Dark, unassuming blots on the Sun's surface, sunspots are an important scientific tool for studying the lifetime of the Sun all the way to the climate on Earth. Some of the data taken in the past 400 years is unreliable due to a lack of knowledge at the time or not following proper scientific procedures, however, so a team of scientists took it upon themselves to adjust and improve the data.
The new records alter the history of solar activity as we know it: the Maunder Minimum (an unusually inactive period for sunspots around the 1600s) is still evident in the data. However the Great Maximum (an increase in sunspots after the 1950s) has been smoothed out and almost vanished. This pours fresh doubt on theories that global warming since the Industrial Revolution can be accounted for by increased solar activity, rather than mankind's energy emissions.
The research was announced recently at the International Astronomical Union General Assembly.
Laure Lefevre, from the Royal Observatory of Belgium who has been working on the recalibration of Sunspot Number Series, told IFLScience why this work is crucial. “These sunspots are important because they are the main indicator of solar activity,” she said.
Sunspots occur in regions where the Sun's magnetic field is temporarily concentrated in one region. This inhibits the flow of hot matter to that region, making it slightly cooler and darker.
Thanks to the likes of curious scientists such as Galileo, we have observational sunspot data from 400 years ago. While this timespan of data is impressive, the accuracy of the observations wasn't regulated in the same way that it is today.
Fortunately, scientists are now trawling through this data to find any sources of calibration error, and hopefully correct them. The scientists have taken two official sunspot lists: the International Sunspot Number (the blue line in the graph below) and the Group Sunspot Number (red), in an effort to calibrate them. You can see their research in Space Science Reviews. The results of the two lists are largely similar, but occasionally there are noticeable inconsistencies in the numbers.

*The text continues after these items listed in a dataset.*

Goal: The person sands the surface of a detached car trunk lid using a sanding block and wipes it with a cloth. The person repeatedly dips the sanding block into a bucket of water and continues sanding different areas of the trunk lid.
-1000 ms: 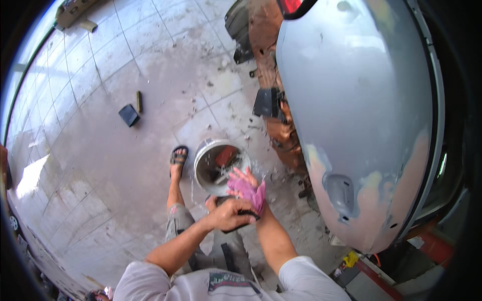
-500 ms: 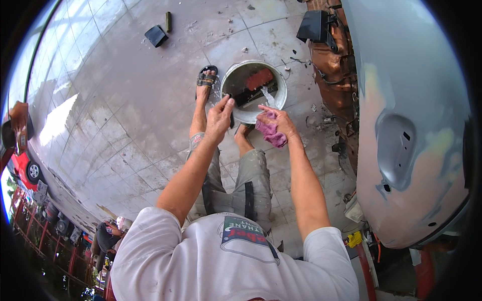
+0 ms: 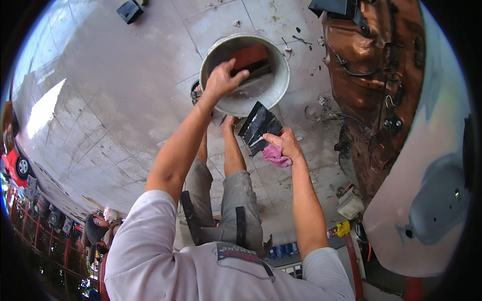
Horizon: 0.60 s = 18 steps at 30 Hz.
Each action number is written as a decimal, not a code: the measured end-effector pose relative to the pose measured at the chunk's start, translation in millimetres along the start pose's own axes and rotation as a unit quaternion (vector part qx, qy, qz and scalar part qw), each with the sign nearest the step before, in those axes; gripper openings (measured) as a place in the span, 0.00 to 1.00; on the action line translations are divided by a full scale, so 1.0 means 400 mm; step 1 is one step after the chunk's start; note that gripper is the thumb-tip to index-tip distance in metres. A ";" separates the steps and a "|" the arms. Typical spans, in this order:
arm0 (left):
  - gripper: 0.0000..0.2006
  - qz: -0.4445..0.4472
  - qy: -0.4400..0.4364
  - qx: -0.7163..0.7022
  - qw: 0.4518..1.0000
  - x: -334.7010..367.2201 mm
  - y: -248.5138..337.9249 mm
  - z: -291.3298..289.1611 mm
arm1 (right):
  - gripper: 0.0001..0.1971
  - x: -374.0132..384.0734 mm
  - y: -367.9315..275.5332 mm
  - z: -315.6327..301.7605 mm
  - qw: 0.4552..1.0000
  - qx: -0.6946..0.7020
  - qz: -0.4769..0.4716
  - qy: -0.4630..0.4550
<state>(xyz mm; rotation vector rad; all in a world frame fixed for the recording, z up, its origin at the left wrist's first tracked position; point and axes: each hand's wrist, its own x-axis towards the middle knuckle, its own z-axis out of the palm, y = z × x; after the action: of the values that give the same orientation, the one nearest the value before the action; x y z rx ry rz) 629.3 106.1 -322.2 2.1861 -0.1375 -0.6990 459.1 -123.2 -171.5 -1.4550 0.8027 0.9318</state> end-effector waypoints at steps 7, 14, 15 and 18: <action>0.31 0.024 -0.146 0.097 0.984 0.250 -0.103 0.128 | 0.10 0.114 0.055 0.015 0.972 0.222 0.069 0.025; 0.38 0.109 -0.029 -0.235 0.965 -0.054 0.013 0.022 | 0.13 0.139 0.036 -0.002 0.965 0.249 0.070 0.047; 0.40 0.074 -0.039 -0.245 0.966 -0.108 0.055 -0.007 | 0.13 0.151 0.028 -0.003 0.964 0.254 0.077 0.027; 0.38 -0.044 -0.063 -0.278 0.957 -0.179 0.112 -0.094 | 0.13 0.141 -0.059 -0.006 0.976 0.206 0.072 0.000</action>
<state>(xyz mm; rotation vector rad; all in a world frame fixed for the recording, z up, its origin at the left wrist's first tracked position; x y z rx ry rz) 594.9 125.0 -238.8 1.6156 0.0865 -0.8148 505.4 -121.4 -211.5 -1.0462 1.0431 0.8116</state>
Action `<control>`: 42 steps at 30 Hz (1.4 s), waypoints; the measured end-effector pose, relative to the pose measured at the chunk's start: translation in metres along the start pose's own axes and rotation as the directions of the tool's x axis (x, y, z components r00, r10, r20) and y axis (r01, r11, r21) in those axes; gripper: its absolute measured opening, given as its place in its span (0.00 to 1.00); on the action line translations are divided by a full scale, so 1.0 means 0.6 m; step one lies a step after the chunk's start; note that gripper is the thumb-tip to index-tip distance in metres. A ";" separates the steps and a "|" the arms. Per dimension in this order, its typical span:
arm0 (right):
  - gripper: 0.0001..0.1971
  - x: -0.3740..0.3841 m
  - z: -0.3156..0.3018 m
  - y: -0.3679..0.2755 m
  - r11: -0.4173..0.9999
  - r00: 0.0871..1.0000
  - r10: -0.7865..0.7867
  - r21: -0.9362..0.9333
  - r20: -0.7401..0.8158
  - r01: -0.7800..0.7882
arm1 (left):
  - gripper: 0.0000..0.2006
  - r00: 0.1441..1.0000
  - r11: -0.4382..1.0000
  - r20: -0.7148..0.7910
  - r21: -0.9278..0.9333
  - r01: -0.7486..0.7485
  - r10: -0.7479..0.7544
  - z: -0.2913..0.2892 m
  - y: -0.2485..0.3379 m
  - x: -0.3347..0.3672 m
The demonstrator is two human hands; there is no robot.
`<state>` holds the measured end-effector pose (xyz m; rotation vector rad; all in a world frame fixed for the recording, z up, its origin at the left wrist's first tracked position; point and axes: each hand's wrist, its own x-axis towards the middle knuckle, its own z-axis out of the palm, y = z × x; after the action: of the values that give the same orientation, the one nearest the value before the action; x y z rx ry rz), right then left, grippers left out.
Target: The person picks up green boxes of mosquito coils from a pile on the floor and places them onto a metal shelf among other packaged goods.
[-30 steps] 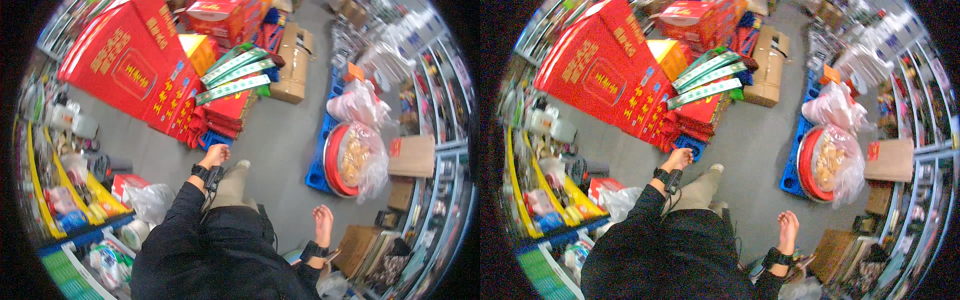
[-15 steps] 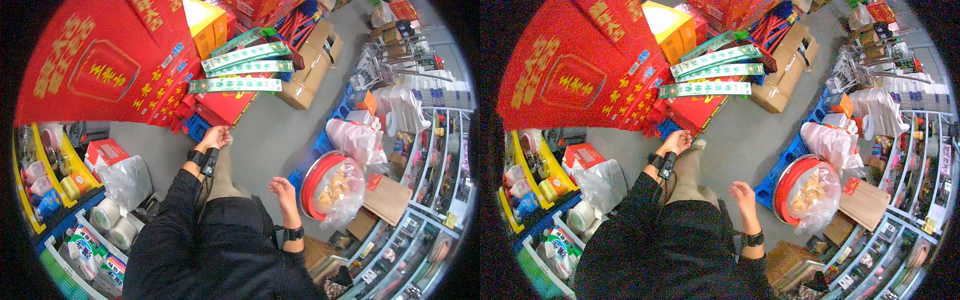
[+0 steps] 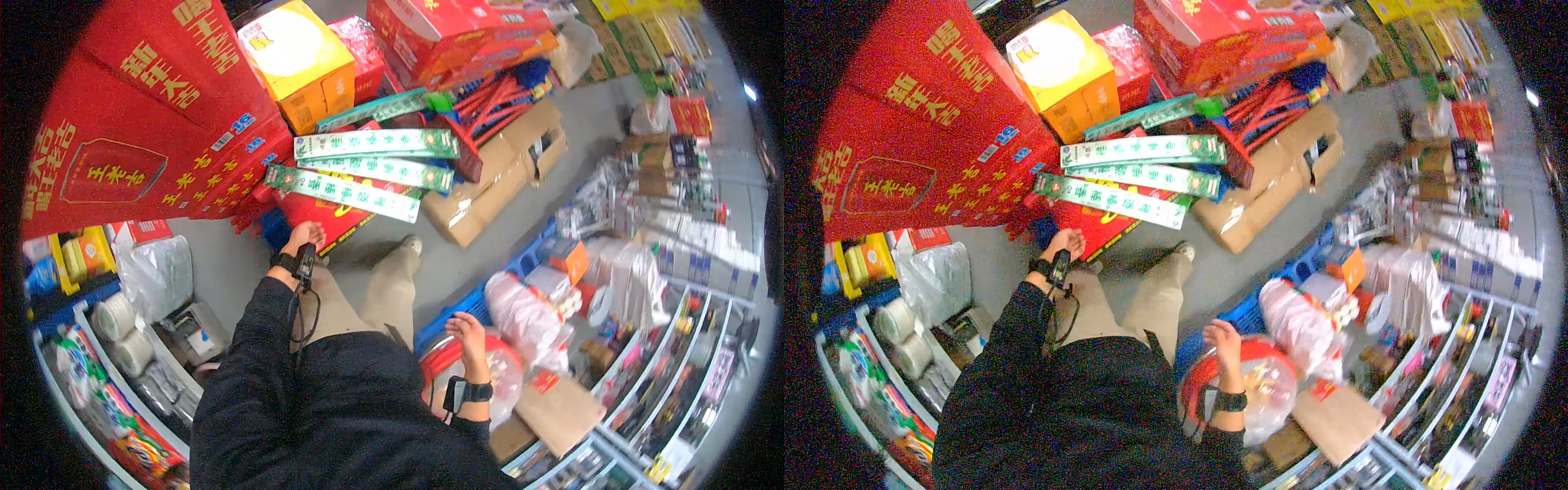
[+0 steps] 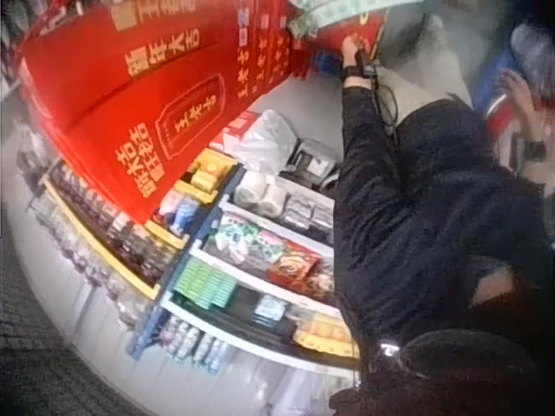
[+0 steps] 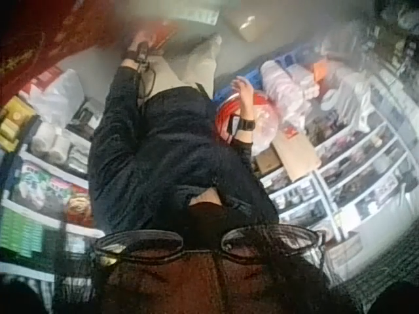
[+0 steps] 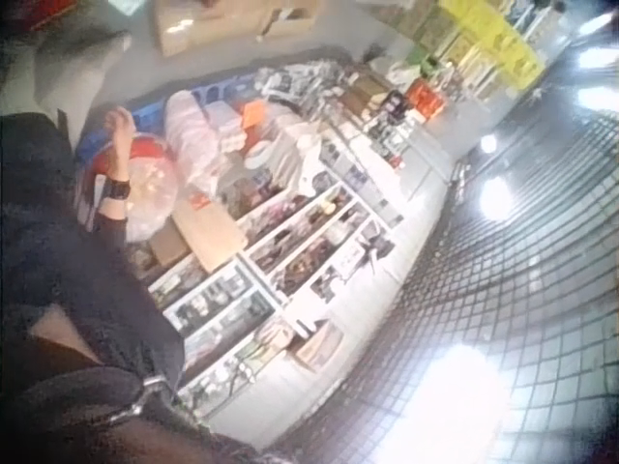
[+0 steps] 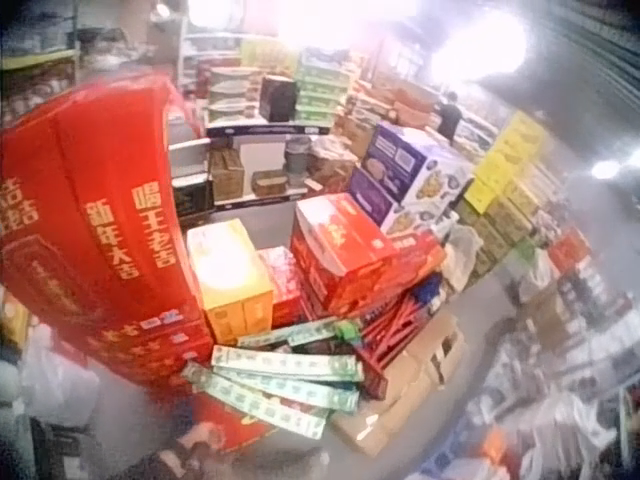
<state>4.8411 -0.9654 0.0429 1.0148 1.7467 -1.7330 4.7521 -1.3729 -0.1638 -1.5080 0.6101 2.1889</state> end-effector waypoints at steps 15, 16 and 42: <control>0.13 0.570 -0.119 -0.356 0.550 0.817 -0.387 -0.604 0.427 0.577 | 0.11 0.961 0.776 -0.153 0.624 -0.085 0.229 0.142 -0.200 -0.079; 0.13 0.600 -0.101 -0.360 0.488 0.770 -0.438 -0.597 0.464 0.637 | 0.11 0.950 0.625 -0.140 0.778 -0.069 0.279 0.126 -0.198 -0.077; 0.20 0.864 0.056 -0.171 0.966 0.996 -0.048 -0.252 0.072 0.064 | 0.15 0.941 0.988 -0.305 0.012 -0.151 0.147 0.215 -0.293 0.271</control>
<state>4.4387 -0.9020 -0.2952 0.7963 1.9124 -1.5071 4.6987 -1.1418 -0.2969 -1.8821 0.8356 2.0829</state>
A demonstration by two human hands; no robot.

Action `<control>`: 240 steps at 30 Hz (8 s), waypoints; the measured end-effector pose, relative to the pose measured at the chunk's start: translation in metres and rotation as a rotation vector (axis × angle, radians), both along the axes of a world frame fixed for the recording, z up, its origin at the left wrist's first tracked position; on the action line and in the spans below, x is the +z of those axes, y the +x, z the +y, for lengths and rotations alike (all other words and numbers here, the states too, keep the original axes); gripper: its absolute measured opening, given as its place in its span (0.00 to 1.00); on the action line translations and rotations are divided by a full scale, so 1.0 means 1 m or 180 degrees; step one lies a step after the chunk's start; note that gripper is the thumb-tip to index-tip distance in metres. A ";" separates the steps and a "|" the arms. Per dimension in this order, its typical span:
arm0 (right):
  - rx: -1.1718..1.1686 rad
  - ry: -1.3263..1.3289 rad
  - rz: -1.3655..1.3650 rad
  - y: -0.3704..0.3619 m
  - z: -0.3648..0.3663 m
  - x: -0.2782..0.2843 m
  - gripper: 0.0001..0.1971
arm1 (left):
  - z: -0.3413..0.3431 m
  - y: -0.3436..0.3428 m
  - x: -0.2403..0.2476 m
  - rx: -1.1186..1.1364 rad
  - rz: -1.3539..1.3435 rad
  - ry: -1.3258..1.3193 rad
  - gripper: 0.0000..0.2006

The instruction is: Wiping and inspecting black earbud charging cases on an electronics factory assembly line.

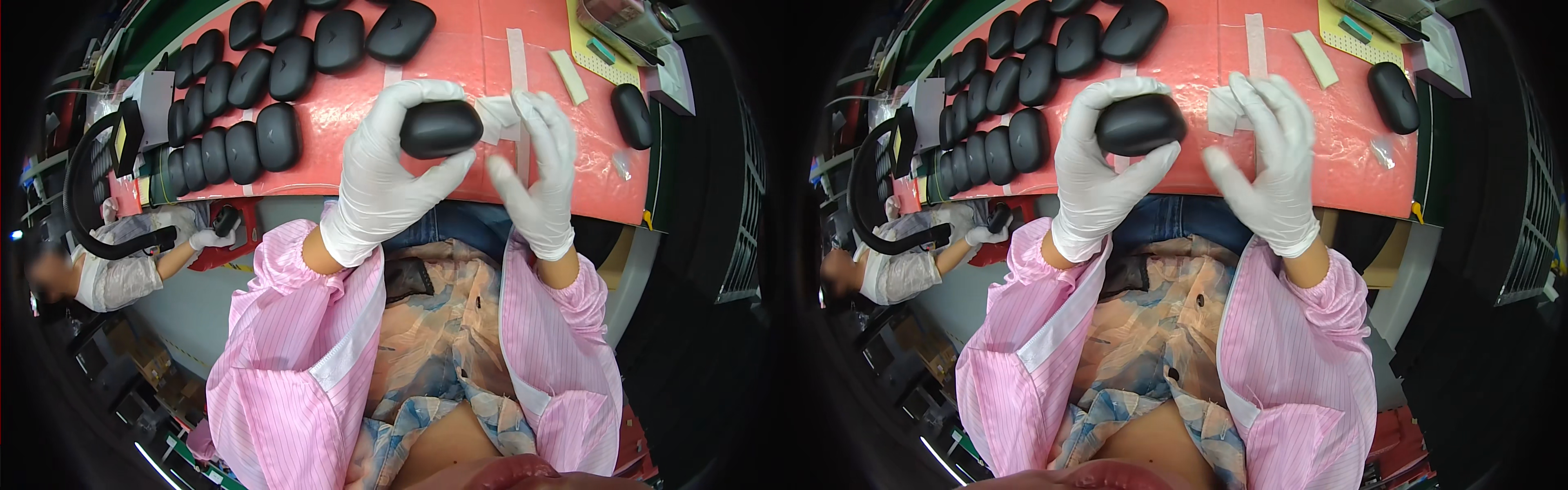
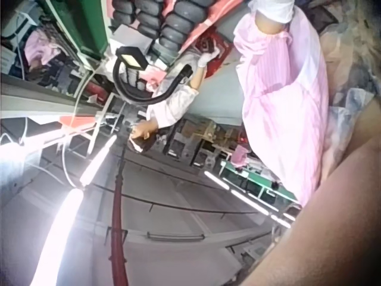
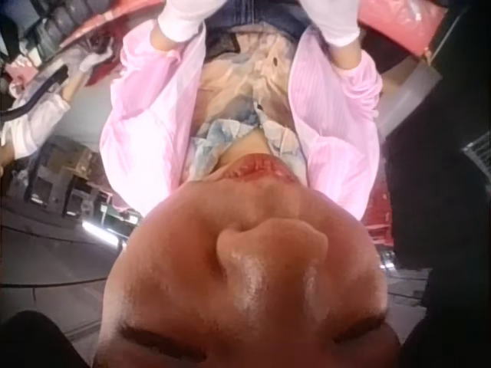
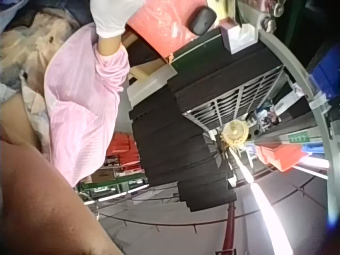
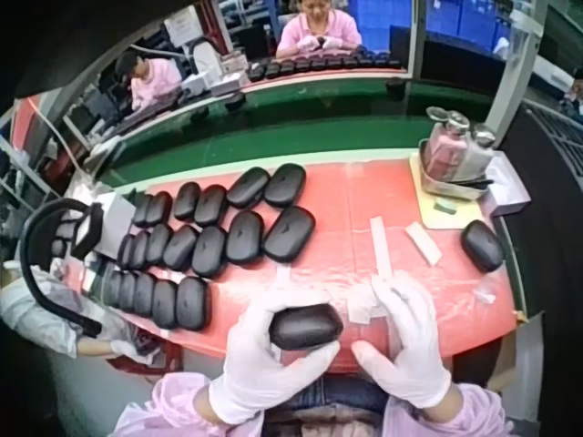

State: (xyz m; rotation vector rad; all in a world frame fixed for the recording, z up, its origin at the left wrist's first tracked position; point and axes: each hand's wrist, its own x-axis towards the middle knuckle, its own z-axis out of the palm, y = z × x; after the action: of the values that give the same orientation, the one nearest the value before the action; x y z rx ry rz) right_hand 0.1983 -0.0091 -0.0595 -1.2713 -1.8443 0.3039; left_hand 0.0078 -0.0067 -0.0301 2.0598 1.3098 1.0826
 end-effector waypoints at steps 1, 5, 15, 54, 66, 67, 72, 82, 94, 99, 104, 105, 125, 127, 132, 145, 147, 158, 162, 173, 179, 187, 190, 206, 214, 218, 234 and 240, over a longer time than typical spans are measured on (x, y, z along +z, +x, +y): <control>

Unfortunately, the International Sunspot Number measurements include a couple of measurement blunders that the team had to account for. In one instance, an aging observer in Switzerland noted fewer sunspots over time – the same time that his eyesight was deteriorating.
Red line is the Group Sunspot Number data and the Blue line is the International Sunspot Number data. Top graph: data before calibration. Bottom graph: newly calibrated data. WDC-SILSO.
Using this information, the team created the bottom graph where the two data sets draw similar conclusions about the sunspot numbers in each cycle. The results can be seen on WDC-SILSO. This is especially true after the 1800s, with more data being available.
“Once you make the corrections, you can see that what people call the 'Grand Maximum,' the period after the 1950s... hasn't completely disappeared but it is very slight when compared to before,” said Lefevre. The Grand Maximum has been associated with global warming by climate change skeptics but with this new, smoothed data that theory looks increasingly unlikely.
Lefevre noted it was impossible to say with certainty what these results implied for climate changes on Earth, though. “The models have to be re-evaluated to consider the new data, but we don't know what it implies yet,” she said.
She added that “there is also an influence on the study of the long-term evolution of the Sun.” This indicates that any current models based on this data should be re-evaluated.
However other scientists have stronger views on this data. David Hathaway, a solar physicist from NASA, thinks the research will have big implications for the rise in global temperatures. He commented: “Previous work tying the increase in solar activity to the increase in global temperature here on Earth clearly overestimated the role of solar activity in global warming.”